DROP TABLE PRODUCT_DIMENSIONS_AND_KWERT;


PRODUCT_DIMENSIONS:
LOAD DISTINCT
  Docnum,
  InvoiceNum,
  InvoiceLine,
  ZAEHK,
  WebCode,
  TPLST,
  DeliveryNum,
  KSCHL,
  [Material Type_MTART],
  [Strategy group_STRGR],
  AutoNumber(
    Docnum & '|'
    InvoiceNum & '|'
    InvoiceLine & '|'
    ZAEHK & '|'
    WebCode & '|'
    TPLST & '|'
    DeliveryNum & '|'
    KSCHL & '|'
    [Material Type_MTART] & '|'
    [Strategy group_STRGR],
    'PROD_DIMS_KEY'
  ) AS %ProdDims	
FROM
  Product_Dimensions_and_KWERT.QVD (qvd);
  
METRICS:
LOAD
  AutoNumber(
    Docnum & '|'
    InvoiceNum & '|'
    InvoiceLine & '|'
    ZAEHK & '|'
    WebCode & '|'
    TPLST & '|'
    DeliveryNum & '|'
    KSCHL & '|'
    [Material Type_MTART] & '|'
    [Strategy group_STRGR],
    'PROD_DIMS_KEY'
  ) AS %ProdDims,
  KWERT
FROM
  Product_Dimensions_and_KWERT.QVD (qvd);

In your UI you can calculate any particular cost type by having an expression like this using "Set Analysis" (it is really a set expression):

Sum( { <CostType={Discount1}> KWERT)

and in a Filter Pane your could also select the CostType more dynamically by just selecting which cost type to calculate.

Sum( {<CostType={MixProduct},[Material Type_MTART]={FERT},[Strategy group_STRGR]={82}>} KWERT)

In the case of the more composite classifications.

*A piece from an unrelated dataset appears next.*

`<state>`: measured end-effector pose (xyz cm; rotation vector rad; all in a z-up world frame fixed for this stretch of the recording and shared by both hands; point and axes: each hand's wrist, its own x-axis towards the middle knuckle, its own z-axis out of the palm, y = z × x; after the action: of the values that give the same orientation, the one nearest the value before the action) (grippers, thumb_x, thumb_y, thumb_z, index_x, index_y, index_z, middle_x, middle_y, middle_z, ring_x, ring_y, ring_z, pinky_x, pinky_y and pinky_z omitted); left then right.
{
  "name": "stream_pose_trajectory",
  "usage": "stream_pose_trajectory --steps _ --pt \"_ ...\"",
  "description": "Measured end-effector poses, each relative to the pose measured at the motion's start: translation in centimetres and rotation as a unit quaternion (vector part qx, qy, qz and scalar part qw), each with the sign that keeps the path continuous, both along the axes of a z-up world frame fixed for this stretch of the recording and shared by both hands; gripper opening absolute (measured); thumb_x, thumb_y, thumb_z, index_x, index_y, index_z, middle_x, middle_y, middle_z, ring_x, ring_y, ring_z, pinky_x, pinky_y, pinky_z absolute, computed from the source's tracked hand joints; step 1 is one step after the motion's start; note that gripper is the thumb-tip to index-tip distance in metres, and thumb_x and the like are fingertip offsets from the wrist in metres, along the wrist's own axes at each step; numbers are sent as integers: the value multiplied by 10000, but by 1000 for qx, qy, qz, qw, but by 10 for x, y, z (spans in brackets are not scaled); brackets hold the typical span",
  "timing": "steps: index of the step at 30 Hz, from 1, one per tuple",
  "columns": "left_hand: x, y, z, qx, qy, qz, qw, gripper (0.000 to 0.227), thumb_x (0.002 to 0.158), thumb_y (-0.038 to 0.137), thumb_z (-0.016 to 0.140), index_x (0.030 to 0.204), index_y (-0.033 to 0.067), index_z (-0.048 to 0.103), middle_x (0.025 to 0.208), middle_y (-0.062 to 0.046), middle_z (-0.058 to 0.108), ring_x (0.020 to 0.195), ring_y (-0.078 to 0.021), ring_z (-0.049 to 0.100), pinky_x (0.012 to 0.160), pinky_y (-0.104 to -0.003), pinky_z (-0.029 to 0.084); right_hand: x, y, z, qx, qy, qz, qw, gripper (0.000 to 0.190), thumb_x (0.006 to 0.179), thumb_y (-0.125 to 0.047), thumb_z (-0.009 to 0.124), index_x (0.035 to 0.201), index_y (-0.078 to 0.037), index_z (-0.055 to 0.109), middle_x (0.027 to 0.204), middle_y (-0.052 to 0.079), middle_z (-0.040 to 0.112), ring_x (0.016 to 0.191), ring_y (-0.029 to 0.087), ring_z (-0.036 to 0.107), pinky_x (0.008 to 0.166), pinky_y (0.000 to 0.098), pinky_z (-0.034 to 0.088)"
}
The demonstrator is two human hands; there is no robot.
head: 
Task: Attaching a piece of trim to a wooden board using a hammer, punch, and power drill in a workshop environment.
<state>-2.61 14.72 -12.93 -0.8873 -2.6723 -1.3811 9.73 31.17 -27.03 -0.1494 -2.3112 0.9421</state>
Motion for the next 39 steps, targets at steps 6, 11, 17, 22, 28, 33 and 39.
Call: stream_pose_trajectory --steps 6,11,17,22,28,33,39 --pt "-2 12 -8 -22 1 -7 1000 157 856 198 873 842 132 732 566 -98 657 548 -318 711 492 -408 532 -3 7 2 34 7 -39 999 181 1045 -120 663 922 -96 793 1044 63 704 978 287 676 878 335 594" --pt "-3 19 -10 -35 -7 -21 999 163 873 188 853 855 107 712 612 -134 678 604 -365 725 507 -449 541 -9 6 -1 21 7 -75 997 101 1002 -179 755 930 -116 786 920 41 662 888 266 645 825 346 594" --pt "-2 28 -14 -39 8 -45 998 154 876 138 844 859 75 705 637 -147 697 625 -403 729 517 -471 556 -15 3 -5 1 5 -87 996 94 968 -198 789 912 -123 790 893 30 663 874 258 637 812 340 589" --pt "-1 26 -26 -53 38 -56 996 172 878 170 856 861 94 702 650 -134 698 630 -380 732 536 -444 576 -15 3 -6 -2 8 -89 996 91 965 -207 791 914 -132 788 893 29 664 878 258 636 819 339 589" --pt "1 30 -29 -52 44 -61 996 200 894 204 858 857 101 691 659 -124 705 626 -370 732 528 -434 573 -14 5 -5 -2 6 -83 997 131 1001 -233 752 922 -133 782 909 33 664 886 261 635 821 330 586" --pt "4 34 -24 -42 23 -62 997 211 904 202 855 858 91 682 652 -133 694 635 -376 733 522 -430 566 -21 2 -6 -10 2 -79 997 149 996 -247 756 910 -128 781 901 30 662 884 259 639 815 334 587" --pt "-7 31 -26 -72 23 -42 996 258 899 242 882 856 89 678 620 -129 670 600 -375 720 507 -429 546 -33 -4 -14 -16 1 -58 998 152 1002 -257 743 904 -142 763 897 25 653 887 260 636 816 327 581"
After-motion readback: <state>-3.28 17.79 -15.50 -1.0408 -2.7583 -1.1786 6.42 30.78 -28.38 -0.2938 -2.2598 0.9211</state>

___________________________________________________________________

To make it even more "complete" and clean as a data model and include the composite classifications you could evolve the COST_TYPE table by following this approach:

You will have to refine the PRODUCT_TYPE table with three additional fields; [Material Type_MTART], [Strategy group_STRGR] and an AutoNumber([Mater...]&'|'&[Strat...],'PROD_TYPE_KEY') AS %ProdType (in both the COST_TYPE and PRODUCTION_DIMENSIONS table) and call the KSCHL field in the COST_TYPE table something like KSCHL_ (to avoid a synthetic key being generated by Qlik).

This is basically similar to the way that has already been done between the METRICS and PRODUCT_DIMENSIONS table...

MikeW · ‎2020-02-02

The "internal inconsistency type a" happens when the machine you are doing the reload on runs out of memory. The QMC publisher might have more memory than the machine you are trying to manually reload on. While the query can be optimized, it might still not run if your computer does not have enough memory.

There are many ways to improve the data model for performance if you consider how the result is used later on. Since you said the ProductFinal.QVD is used somewhere else and without knowing how it gets used, I can suggest just doing filter on KINAK here and IF(...,KWRT,0) without SUM() or Group By.

The Load script would then be:

PRODUCT:
LOAD
DocNum,
InvoiceNum,
InvoiceLine,
ZAEHK,
WebCode,
TPLST,
DeliveryNum,
if(KSCHL = 'Z130'AND KINAK <> 'M',KWERT,0) as Discount1,
...
FROM ProductTemp.QVD (qvd)
Where KINAK <> 'Y'
STORE Product into ProductFinal.QVD;

Some explanations:
Group Bys are bottlenecked by a single threaded component - I think Qlik just sucks at doing this in general. It is not worth doing unless you expect to reduce the rows by more than 100x. Your data in and out of the group by has essentially the same number of rows, so it is useless.

Of course if you are allowed to change more downstream processes where the results are used, then you can use further optimization methods like others have suggested.